- Choreographer: Alexei Ratmansky
- Music: Modest Mussorgsky
- Premiere: October 2, 2014 David H. Koch Theater
- Original ballet company: New York City Ballet
- Design: Adeline André Wendall K. Harrington

= Pictures at an Exhibition (ballet) =

Pictures at an Exhibition is a ballet choreographed by Alexei Ratmansky to Mussorgsky's eponymous score. The ballet premiered on October 2, 2014, at the David H. Koch Theater, danced by the New York City Ballet.

==Production==
Ratmansky's Pictures at an Exhibition is performed by five men and five women. The original cast includes Wendy Whelan, who had been cast in all of Ratmansky's works for the New York City Ballet at that point and was scheduled to retire from ballet at the end of the season.

The score by Mussorgsky is about a posthumous exhibition of works by Viktor Hartmann. However, Wassily Kandinsky's painting Color Study: Squares With Concentric Circles is projected on stage, designed by Wendall K. Harrington. Adeline André designed the costumes.

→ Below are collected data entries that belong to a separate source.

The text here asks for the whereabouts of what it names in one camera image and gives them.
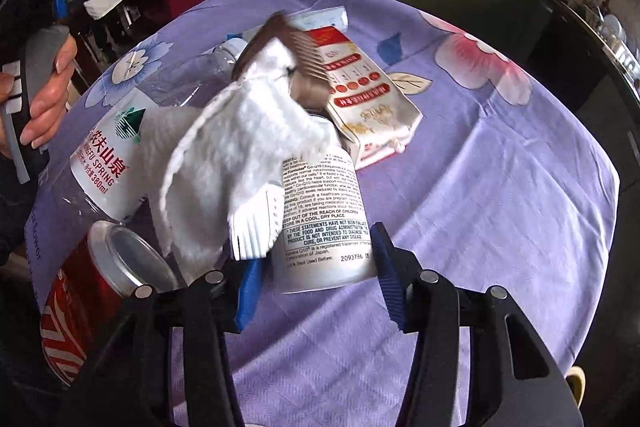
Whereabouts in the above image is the white supplement bottle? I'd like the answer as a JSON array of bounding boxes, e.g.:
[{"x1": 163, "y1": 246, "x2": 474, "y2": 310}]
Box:
[{"x1": 271, "y1": 115, "x2": 376, "y2": 294}]

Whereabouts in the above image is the white paper towel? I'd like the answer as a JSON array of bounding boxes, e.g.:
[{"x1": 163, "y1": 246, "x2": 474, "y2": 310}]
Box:
[{"x1": 143, "y1": 40, "x2": 329, "y2": 283}]

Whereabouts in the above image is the red cola can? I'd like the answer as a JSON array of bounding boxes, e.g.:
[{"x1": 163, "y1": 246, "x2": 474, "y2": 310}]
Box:
[{"x1": 40, "y1": 221, "x2": 180, "y2": 386}]

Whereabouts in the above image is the red white milk carton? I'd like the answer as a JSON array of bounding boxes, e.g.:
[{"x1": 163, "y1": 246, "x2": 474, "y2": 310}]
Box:
[{"x1": 306, "y1": 26, "x2": 422, "y2": 170}]

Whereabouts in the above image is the clear plastic water bottle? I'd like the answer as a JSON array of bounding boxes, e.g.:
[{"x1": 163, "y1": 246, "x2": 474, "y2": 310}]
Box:
[{"x1": 52, "y1": 37, "x2": 247, "y2": 239}]

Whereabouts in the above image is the person's left hand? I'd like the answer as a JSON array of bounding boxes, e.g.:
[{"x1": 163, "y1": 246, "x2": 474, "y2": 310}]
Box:
[{"x1": 20, "y1": 35, "x2": 77, "y2": 148}]

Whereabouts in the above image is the purple floral tablecloth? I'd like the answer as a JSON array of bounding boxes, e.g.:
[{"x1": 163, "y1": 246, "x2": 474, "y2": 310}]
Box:
[{"x1": 29, "y1": 0, "x2": 622, "y2": 427}]

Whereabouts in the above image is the black bin with yellow rim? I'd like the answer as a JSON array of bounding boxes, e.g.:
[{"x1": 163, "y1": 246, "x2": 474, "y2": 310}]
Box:
[{"x1": 565, "y1": 365, "x2": 587, "y2": 407}]

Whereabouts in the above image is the blue white snack wrapper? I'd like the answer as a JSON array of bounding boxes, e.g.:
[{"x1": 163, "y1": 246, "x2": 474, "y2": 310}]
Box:
[{"x1": 288, "y1": 5, "x2": 348, "y2": 31}]

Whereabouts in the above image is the white dish rack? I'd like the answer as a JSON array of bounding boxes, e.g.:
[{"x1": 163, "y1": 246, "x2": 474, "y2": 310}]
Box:
[{"x1": 582, "y1": 4, "x2": 639, "y2": 95}]

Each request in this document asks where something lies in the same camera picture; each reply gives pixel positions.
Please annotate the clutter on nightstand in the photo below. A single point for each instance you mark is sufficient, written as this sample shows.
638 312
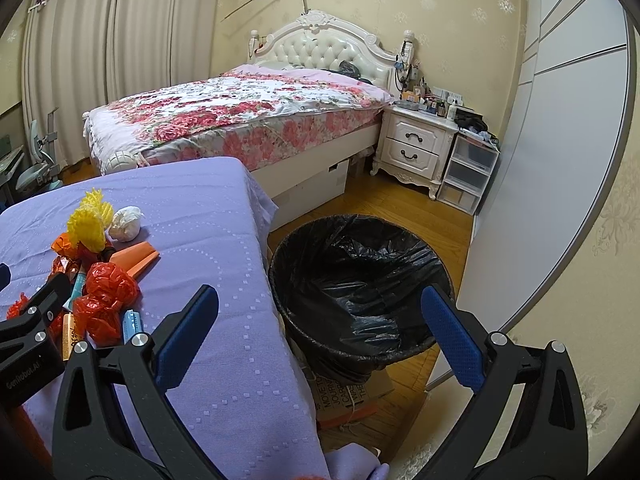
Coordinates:
413 91

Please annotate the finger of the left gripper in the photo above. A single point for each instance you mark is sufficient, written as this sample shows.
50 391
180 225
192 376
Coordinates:
47 294

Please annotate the teal toothpaste tube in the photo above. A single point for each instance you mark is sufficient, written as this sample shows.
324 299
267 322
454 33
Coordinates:
131 325

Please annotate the clear plastic drawer unit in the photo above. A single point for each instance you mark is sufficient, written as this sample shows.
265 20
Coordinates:
468 172

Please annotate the white sliding wardrobe door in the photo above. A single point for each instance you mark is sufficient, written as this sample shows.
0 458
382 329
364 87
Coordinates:
555 251

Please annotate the white two-drawer nightstand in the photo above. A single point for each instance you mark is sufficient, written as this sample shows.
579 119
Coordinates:
414 147

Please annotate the orange paper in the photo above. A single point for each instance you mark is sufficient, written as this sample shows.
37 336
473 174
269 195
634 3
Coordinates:
135 259

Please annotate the white under-bed storage box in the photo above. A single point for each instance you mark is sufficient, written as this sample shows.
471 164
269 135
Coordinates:
310 194

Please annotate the beige curtains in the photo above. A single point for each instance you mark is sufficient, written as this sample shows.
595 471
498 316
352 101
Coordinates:
80 54

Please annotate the white bed with floral cover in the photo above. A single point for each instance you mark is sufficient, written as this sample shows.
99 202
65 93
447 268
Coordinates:
310 95

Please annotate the yellow tube with black cap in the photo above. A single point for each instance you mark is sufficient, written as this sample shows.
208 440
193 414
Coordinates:
71 335

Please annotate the red plastic wrapper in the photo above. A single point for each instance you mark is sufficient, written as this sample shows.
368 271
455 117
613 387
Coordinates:
109 291

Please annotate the black lined trash bin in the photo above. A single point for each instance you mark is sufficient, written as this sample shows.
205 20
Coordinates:
349 288

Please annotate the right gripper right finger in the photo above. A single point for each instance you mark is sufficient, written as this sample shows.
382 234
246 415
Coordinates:
548 436

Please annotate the white paper ball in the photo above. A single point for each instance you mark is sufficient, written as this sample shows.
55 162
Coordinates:
126 224

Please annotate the black clothes pile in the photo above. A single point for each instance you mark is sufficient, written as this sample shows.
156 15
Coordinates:
467 119

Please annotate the purple tablecloth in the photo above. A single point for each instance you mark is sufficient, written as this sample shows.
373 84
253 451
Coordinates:
244 400

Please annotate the grey desk chair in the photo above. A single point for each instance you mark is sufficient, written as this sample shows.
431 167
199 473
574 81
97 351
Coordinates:
42 176

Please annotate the orange snack bag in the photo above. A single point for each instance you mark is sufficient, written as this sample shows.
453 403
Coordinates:
78 253

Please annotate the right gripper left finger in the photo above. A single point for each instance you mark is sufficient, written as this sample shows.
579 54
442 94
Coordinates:
91 438

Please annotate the yellow foam fruit net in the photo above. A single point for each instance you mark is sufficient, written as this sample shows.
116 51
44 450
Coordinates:
85 226

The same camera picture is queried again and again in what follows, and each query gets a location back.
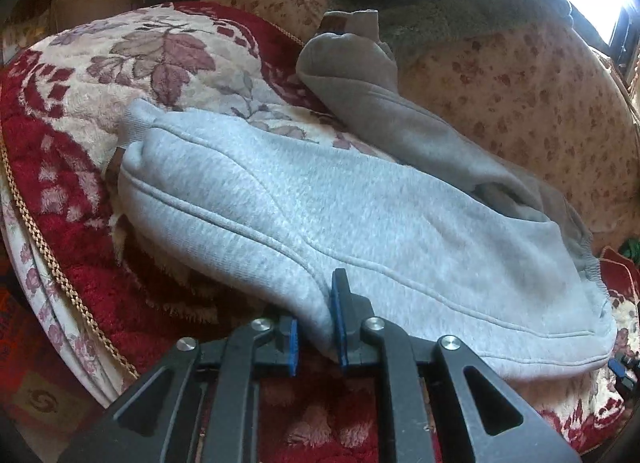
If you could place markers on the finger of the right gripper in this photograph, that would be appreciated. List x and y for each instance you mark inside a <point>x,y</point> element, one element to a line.
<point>626,375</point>

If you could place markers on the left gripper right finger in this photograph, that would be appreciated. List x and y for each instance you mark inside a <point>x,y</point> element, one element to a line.
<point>437,401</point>

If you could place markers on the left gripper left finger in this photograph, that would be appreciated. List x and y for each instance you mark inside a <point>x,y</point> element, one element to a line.
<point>200,403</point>

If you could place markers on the light grey sweatpants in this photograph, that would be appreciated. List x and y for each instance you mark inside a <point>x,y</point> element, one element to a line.
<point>442,236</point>

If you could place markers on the red floral plush blanket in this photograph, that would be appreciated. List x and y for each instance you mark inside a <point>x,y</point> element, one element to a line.
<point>108,304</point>

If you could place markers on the beige floral quilt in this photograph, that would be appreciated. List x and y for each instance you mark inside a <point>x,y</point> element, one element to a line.
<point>537,96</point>

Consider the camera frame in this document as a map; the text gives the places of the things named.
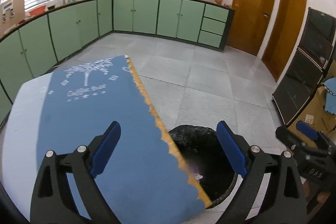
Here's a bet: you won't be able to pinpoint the black lined trash bin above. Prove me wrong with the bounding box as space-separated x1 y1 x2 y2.
169 124 238 209

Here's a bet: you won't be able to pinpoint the green lower kitchen cabinets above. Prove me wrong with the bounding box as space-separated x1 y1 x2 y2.
1 0 235 120

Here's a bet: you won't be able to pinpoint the right hand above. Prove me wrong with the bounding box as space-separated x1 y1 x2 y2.
302 180 330 219

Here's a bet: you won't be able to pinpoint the brown cardboard carton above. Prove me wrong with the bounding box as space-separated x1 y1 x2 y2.
288 77 335 139

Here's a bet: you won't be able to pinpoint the blue tree-print tablecloth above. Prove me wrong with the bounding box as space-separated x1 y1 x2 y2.
2 54 213 224

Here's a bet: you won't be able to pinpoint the black glass cabinet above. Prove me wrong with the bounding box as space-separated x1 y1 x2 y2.
272 7 335 126

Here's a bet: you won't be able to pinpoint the brown wooden door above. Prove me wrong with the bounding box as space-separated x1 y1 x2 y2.
227 0 275 56
261 0 307 81

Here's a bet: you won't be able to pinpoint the red plastic basin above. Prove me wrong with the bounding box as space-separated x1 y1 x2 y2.
29 5 46 17

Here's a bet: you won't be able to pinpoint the brown cardboard box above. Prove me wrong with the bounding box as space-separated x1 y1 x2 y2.
0 0 25 37

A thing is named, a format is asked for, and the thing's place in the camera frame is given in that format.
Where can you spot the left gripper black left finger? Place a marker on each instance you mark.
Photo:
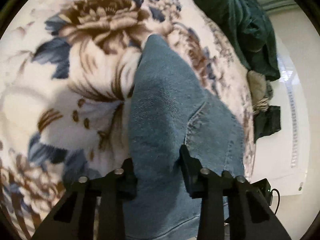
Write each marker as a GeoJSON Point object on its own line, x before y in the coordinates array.
{"type": "Point", "coordinates": [92, 209]}

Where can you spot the blue denim jeans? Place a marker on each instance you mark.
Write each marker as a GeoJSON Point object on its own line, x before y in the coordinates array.
{"type": "Point", "coordinates": [169, 108]}

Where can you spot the dark green plush blanket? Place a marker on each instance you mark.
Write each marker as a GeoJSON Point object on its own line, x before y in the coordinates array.
{"type": "Point", "coordinates": [249, 30]}

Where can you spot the floral bed blanket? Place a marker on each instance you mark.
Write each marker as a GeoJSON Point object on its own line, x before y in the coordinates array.
{"type": "Point", "coordinates": [67, 69]}

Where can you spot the grey crumpled garment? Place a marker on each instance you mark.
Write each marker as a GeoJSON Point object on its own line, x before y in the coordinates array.
{"type": "Point", "coordinates": [261, 91]}

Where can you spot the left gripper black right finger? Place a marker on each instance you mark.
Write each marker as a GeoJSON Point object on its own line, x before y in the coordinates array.
{"type": "Point", "coordinates": [228, 200]}

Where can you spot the folded black garment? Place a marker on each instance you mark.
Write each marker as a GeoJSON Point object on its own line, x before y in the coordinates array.
{"type": "Point", "coordinates": [267, 123]}

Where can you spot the white headboard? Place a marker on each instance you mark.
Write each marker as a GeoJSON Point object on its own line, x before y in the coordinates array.
{"type": "Point", "coordinates": [283, 157]}

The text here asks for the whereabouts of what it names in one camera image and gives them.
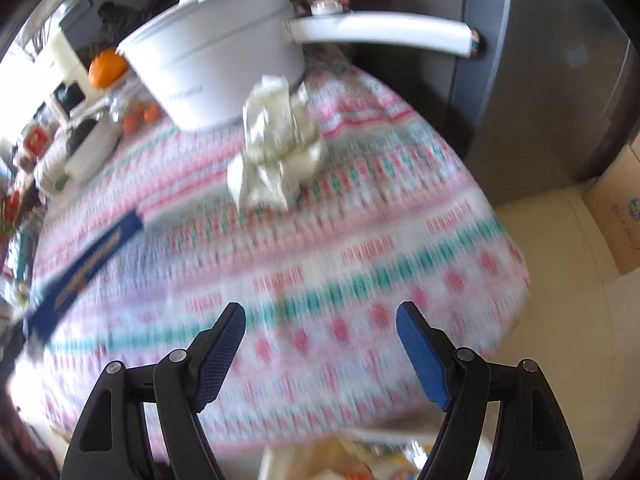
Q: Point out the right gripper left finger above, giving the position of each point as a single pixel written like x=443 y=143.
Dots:
x=112 y=439

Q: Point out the blue cardboard box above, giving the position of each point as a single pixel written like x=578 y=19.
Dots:
x=63 y=292

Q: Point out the white trash bin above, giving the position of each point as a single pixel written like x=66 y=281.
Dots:
x=347 y=457

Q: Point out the white kitchen appliance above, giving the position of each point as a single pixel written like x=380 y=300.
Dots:
x=57 y=63

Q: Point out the patterned tablecloth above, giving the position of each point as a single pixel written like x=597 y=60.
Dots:
x=393 y=216

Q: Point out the red label jar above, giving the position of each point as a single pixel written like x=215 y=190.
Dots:
x=36 y=141

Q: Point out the crumpled white paper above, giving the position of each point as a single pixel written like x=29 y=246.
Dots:
x=283 y=148

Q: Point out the grey refrigerator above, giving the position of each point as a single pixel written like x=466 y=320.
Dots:
x=548 y=101

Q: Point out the large orange on teapot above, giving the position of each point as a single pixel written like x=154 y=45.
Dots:
x=107 y=68

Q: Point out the white electric cooking pot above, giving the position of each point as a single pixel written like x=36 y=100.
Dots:
x=201 y=58

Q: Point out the black microwave oven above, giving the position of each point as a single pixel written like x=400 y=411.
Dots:
x=91 y=26

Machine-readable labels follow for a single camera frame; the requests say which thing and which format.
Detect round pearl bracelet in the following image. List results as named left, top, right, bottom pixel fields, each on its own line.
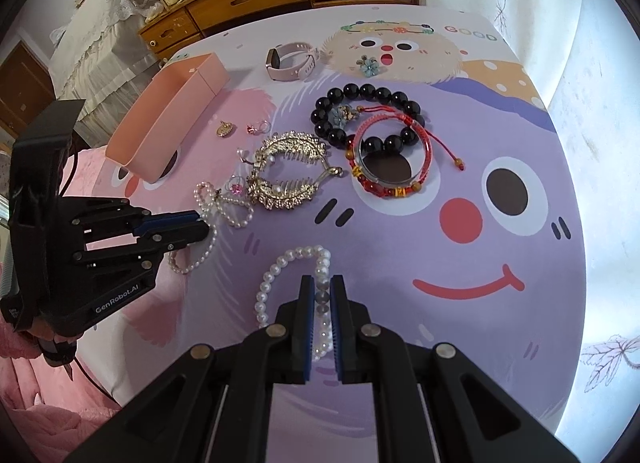
left=254, top=244, right=335, bottom=363

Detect long pearl necklace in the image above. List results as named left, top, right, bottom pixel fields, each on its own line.
left=167, top=179, right=255, bottom=276

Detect pink crystal earring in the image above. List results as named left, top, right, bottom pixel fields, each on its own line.
left=224, top=175, right=247, bottom=198

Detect pink plastic tray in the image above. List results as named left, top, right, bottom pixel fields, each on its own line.
left=105, top=53, right=230, bottom=182

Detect small gold pendant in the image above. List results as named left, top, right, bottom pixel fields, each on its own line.
left=216, top=122, right=235, bottom=138

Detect gold leaf tiara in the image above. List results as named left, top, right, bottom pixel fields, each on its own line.
left=238, top=130, right=344, bottom=210

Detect red string bracelet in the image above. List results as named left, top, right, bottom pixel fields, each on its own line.
left=345, top=104, right=467, bottom=200

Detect black bead bracelet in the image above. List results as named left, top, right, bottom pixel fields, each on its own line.
left=309, top=82, right=428, bottom=156

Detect pink band smartwatch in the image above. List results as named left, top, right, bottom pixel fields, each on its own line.
left=265, top=41, right=319, bottom=82

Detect green flower brooch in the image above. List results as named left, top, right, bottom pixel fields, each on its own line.
left=357, top=56, right=381, bottom=78

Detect white lace covered furniture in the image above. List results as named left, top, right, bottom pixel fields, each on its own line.
left=49, top=0, right=162, bottom=148

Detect cartoon printed tablecloth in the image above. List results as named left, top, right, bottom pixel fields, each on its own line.
left=74, top=3, right=587, bottom=463

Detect white floral curtain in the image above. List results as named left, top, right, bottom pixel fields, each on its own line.
left=414, top=0, right=640, bottom=453

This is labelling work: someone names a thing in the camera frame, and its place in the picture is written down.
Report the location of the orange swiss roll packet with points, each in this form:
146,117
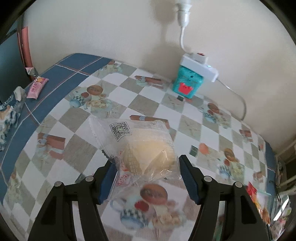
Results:
264,215

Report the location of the clear round bun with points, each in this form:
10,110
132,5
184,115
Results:
142,151

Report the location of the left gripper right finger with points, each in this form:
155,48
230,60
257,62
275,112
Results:
241,221

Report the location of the teal toy box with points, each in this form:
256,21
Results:
187,82

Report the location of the white power strip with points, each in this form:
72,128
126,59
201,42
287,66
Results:
208,72

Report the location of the teal shallow box tray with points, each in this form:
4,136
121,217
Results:
262,201

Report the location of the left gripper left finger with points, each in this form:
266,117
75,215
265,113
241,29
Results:
55,219

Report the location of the red milk biscuit packet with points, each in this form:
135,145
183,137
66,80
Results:
252,191

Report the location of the checkered printed tablecloth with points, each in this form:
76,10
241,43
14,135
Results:
92,104

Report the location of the white wall plug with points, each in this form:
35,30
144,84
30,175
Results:
183,18

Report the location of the small pink sachet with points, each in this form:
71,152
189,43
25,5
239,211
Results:
36,87

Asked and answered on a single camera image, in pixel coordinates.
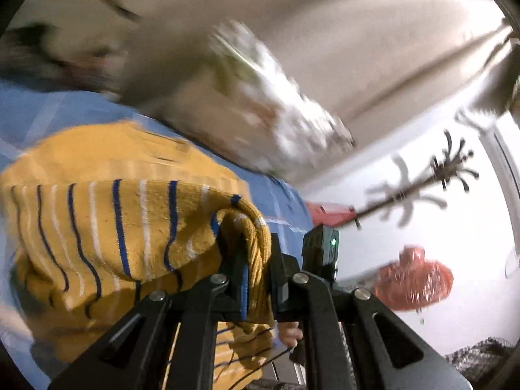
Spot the red box beside bed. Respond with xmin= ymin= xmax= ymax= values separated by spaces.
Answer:
xmin=305 ymin=201 xmax=357 ymax=228

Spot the white pillow with tree print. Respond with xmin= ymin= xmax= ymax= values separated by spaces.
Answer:
xmin=1 ymin=23 xmax=119 ymax=93

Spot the dark coat rack stand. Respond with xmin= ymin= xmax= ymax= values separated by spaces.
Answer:
xmin=345 ymin=130 xmax=480 ymax=231

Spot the beige padded headboard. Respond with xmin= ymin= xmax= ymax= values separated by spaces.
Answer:
xmin=7 ymin=0 xmax=513 ymax=183

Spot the blue plaid bed sheet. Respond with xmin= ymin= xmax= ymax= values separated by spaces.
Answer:
xmin=1 ymin=80 xmax=312 ymax=389

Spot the person's right hand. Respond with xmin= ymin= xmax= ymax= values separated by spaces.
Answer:
xmin=278 ymin=322 xmax=303 ymax=349

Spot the red plastic bag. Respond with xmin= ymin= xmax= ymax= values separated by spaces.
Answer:
xmin=372 ymin=247 xmax=454 ymax=312

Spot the yellow striped knit sweater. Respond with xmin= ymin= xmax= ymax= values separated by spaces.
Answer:
xmin=1 ymin=122 xmax=272 ymax=389

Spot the white pillow with leaf print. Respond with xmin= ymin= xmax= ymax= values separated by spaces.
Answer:
xmin=122 ymin=20 xmax=356 ymax=177

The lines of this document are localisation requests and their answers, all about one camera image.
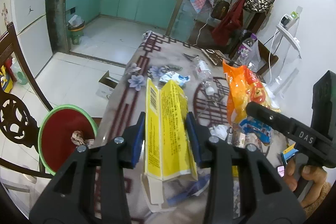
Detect orange snack bag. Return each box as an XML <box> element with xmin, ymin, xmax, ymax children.
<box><xmin>222</xmin><ymin>60</ymin><xmax>280</xmax><ymax>146</ymax></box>

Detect yellow cardboard box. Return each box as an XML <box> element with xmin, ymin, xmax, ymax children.
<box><xmin>141</xmin><ymin>79</ymin><xmax>198</xmax><ymax>213</ymax></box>

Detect brown paper wad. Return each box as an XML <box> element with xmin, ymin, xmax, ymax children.
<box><xmin>71</xmin><ymin>131</ymin><xmax>95</xmax><ymax>147</ymax></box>

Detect green kitchen trash bin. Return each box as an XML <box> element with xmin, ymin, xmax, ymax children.
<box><xmin>67</xmin><ymin>14</ymin><xmax>85</xmax><ymax>46</ymax></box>

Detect green kitchen cabinets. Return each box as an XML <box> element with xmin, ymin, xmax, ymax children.
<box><xmin>65</xmin><ymin>0</ymin><xmax>177</xmax><ymax>30</ymax></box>

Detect person's right hand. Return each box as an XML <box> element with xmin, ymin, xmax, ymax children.
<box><xmin>283</xmin><ymin>158</ymin><xmax>327</xmax><ymax>208</ymax></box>

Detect red bin with green rim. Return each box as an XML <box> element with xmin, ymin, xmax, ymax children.
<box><xmin>38</xmin><ymin>105</ymin><xmax>98</xmax><ymax>175</ymax></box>

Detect blue plastic wrapper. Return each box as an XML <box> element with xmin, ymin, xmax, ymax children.
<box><xmin>167</xmin><ymin>174</ymin><xmax>211</xmax><ymax>207</ymax></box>

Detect crumpled white tissue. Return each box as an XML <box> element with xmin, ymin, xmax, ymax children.
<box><xmin>209</xmin><ymin>124</ymin><xmax>228</xmax><ymax>140</ymax></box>

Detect white desk lamp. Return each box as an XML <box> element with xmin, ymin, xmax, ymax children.
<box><xmin>266</xmin><ymin>6</ymin><xmax>303</xmax><ymax>100</ymax></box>

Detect dark carved wooden chair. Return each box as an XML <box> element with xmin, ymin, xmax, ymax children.
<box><xmin>1</xmin><ymin>22</ymin><xmax>53</xmax><ymax>178</ymax></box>

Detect purple label water bottle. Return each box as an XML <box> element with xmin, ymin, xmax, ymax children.
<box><xmin>232</xmin><ymin>34</ymin><xmax>257</xmax><ymax>66</ymax></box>

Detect brown patterned flat box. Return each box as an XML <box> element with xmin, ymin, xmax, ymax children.
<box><xmin>201</xmin><ymin>49</ymin><xmax>226</xmax><ymax>67</ymax></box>

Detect clear empty plastic bottle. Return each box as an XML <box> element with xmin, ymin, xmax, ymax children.
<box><xmin>194</xmin><ymin>57</ymin><xmax>215</xmax><ymax>96</ymax></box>

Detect small cardboard box on floor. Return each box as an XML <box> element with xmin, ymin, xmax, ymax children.
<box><xmin>96</xmin><ymin>71</ymin><xmax>119</xmax><ymax>100</ymax></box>

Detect red hanging garment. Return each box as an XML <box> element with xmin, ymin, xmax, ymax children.
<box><xmin>211</xmin><ymin>0</ymin><xmax>246</xmax><ymax>46</ymax></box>

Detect blue white snack wrapper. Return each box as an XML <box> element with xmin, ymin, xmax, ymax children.
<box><xmin>159</xmin><ymin>71</ymin><xmax>190</xmax><ymax>87</ymax></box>

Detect white refrigerator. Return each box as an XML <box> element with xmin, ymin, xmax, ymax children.
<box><xmin>1</xmin><ymin>0</ymin><xmax>52</xmax><ymax>77</ymax></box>

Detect wooden chair by wall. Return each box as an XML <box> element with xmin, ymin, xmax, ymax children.
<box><xmin>257</xmin><ymin>41</ymin><xmax>278</xmax><ymax>76</ymax></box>

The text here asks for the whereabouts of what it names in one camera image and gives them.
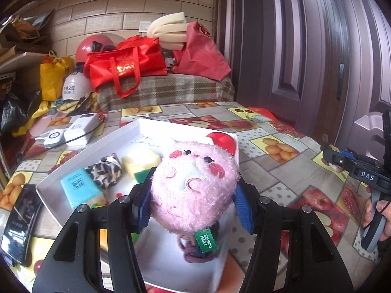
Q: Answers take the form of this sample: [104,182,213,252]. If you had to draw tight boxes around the white cardboard tray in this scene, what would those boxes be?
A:
[36,118,241,293]

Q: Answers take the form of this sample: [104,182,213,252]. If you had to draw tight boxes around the person's right hand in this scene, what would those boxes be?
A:
[362,187,390,251]

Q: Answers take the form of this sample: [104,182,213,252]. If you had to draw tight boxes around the leopard print scrunchie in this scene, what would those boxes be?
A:
[85,153,122,190]

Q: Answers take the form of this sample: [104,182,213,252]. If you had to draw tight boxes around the fruit pattern tablecloth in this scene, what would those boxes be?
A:
[13,102,380,292]

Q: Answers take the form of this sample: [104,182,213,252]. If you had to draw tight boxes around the cream foam stack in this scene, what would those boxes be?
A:
[146,12,188,50]

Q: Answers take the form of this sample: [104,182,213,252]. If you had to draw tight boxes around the red helmet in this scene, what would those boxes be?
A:
[76,34,114,63]

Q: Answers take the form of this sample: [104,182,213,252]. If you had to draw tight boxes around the yellow shopping bag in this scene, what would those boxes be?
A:
[40,50,74,101]

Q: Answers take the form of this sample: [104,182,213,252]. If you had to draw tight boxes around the red tote bag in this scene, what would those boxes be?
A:
[83,35,167,98]

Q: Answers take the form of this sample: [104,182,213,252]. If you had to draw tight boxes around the yellow sponge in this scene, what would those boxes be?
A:
[122,148,161,183]

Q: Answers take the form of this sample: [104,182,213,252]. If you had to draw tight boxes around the red plush apple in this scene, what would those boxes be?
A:
[207,132,237,156]

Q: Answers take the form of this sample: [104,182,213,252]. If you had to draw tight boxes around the brown wooden door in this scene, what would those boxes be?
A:
[314,0,351,145]

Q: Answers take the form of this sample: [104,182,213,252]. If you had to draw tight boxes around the plaid blanket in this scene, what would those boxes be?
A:
[98,73,235,111]

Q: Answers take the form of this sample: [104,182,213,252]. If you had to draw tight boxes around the white safety helmet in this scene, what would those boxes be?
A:
[62,72,93,101]

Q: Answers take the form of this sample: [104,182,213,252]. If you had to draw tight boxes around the black smartphone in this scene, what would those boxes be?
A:
[1,184,42,267]

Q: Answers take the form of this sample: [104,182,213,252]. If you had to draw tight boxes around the pink plush pig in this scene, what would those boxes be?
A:
[151,142,239,263]

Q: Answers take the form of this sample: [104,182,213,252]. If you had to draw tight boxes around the red bag under table edge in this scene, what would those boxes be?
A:
[249,107,278,121]

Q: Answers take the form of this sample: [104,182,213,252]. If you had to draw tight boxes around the teal tissue pack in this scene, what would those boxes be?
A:
[60,169,106,210]

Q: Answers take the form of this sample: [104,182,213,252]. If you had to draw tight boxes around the dark red plastic bag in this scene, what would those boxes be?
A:
[171,21,231,81]

The Pacific Northwest Ballet made their debut in Pictures of an Exhibitions in 2017. Whelan staged the ballet for the company, though she had never staged a ballet before. She said she watched the video footage of the ballet repeatedly and spent hours every day over a month to write down the steps.

==Original cast==
Original cast:

- Sara Mearns
- Tiler Peck
- Abi Stafford
- Wendy Whelan
- Gretchen Smith
- Tyler Angle
- Adrian Danchig-Waring
- Gonzalo Garcia
- Amar Ramasar
- Joseph Gordon

==Reception==
On the premiere, New York Times wrote that the ballet "is surely the most casually diverse work Mr. Ratmansky has created, but it gathers unstoppable momentum." The Financial Times gave the ballet four stars, and commented that the ballet "abounds in ballet quotations and commentary, yet its tone is not ironic."

==Videography==
In 2020, in response to the impact of the coronavirus pandemic on the performing arts, the New York City Ballet released a 2017 video recording of excerpts of the ballet, featuring Peck, Mearns, Stafford, Garcia, Angle, Gordon, Sterling Hyltin, Claire Kretzschmar, Aaron Sanz and Andrew Veyette. The latter two were making their debut at the taping.